### EXERCISE REQUIREMENTS
The whole listing that follows is to be restated word for word, images excluded.

### GIVEN MATERIAL
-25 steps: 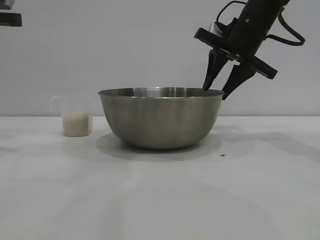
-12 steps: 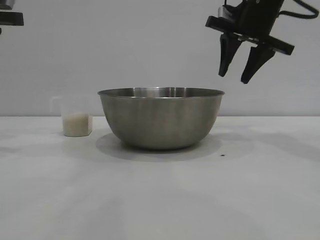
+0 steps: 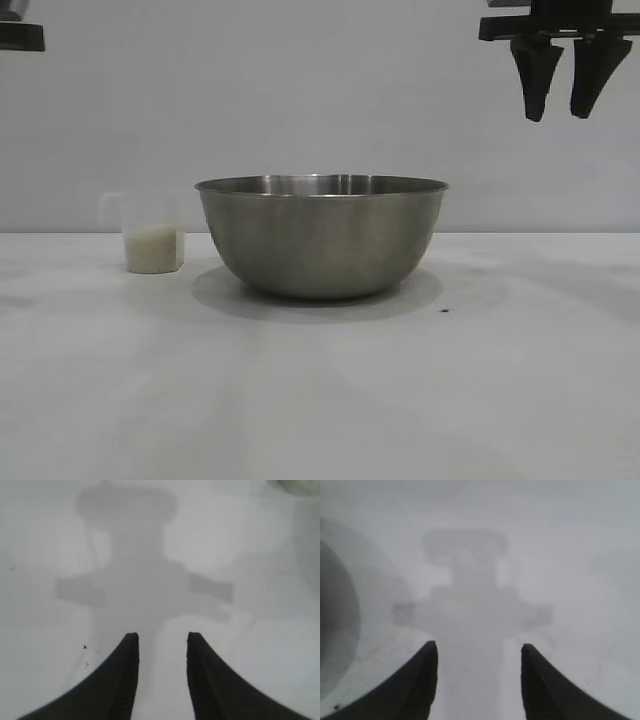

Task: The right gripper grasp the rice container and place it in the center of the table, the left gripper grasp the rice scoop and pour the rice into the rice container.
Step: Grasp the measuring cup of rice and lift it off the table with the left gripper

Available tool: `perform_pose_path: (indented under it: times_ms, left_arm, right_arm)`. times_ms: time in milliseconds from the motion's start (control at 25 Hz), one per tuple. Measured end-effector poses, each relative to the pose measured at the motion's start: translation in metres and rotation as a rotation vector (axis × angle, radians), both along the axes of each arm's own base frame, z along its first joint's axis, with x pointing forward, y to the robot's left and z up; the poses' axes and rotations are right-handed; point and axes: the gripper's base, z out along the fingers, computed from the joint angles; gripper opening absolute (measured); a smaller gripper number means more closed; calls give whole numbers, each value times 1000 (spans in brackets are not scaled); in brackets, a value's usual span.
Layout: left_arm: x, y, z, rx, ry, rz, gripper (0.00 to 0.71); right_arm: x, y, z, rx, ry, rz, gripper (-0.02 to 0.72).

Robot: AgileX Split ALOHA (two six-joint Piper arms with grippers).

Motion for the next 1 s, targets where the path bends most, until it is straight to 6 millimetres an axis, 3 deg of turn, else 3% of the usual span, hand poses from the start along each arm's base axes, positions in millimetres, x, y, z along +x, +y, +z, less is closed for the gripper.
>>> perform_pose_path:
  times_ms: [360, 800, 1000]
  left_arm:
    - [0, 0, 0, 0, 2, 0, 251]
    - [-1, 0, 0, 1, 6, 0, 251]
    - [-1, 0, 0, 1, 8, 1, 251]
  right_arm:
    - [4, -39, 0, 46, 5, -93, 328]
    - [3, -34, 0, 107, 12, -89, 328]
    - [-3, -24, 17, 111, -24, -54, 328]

### REPLY
-25 steps: 
-12 steps: 
+0 steps: 

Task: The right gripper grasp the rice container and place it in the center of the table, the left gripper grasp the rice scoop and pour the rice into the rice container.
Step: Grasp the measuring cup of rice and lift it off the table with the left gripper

Available tool: `perform_pose_path: (indented under it: times_ms, left_arm, right_arm)`. times_ms: time in milliseconds from the motion's start (control at 25 Hz), one per tuple. Measured end-effector poses, each relative to the pose measured at the motion's start: translation in metres and rotation as a rotation vector (axis × angle, radians), both along the axes of each arm's own base frame, z along its first joint's axis, with x pointing forward, y to the robot's left and z up; the poses' axes and rotations are right-handed; point and axes: the gripper's base, z out along the fingers, computed from the joint angles; gripper opening absolute (measured); a smaller gripper number means more closed; calls give whole numbers, each value times 1000 (spans in brackets are not scaled); in brackets, a value's usual span.
Layout: left_arm: x, y, z, rx, ry, rz, gripper (0.00 to 0.71); right_arm: x, y, z, rx, ry, rz, gripper (-0.02 to 0.72).

Robot: AgileX Split ALOHA (two six-joint Piper arms with grippers).

Motion for the next 1 s, targets where the path bends most, until it is straight to 6 millimetres an axis, 3 deg of turn, else 3% of the usual span, hand poses from the start along each arm's base axes, positions in millimetres, x, y, z along +x, +y, +z, less is closed for the gripper.
>>> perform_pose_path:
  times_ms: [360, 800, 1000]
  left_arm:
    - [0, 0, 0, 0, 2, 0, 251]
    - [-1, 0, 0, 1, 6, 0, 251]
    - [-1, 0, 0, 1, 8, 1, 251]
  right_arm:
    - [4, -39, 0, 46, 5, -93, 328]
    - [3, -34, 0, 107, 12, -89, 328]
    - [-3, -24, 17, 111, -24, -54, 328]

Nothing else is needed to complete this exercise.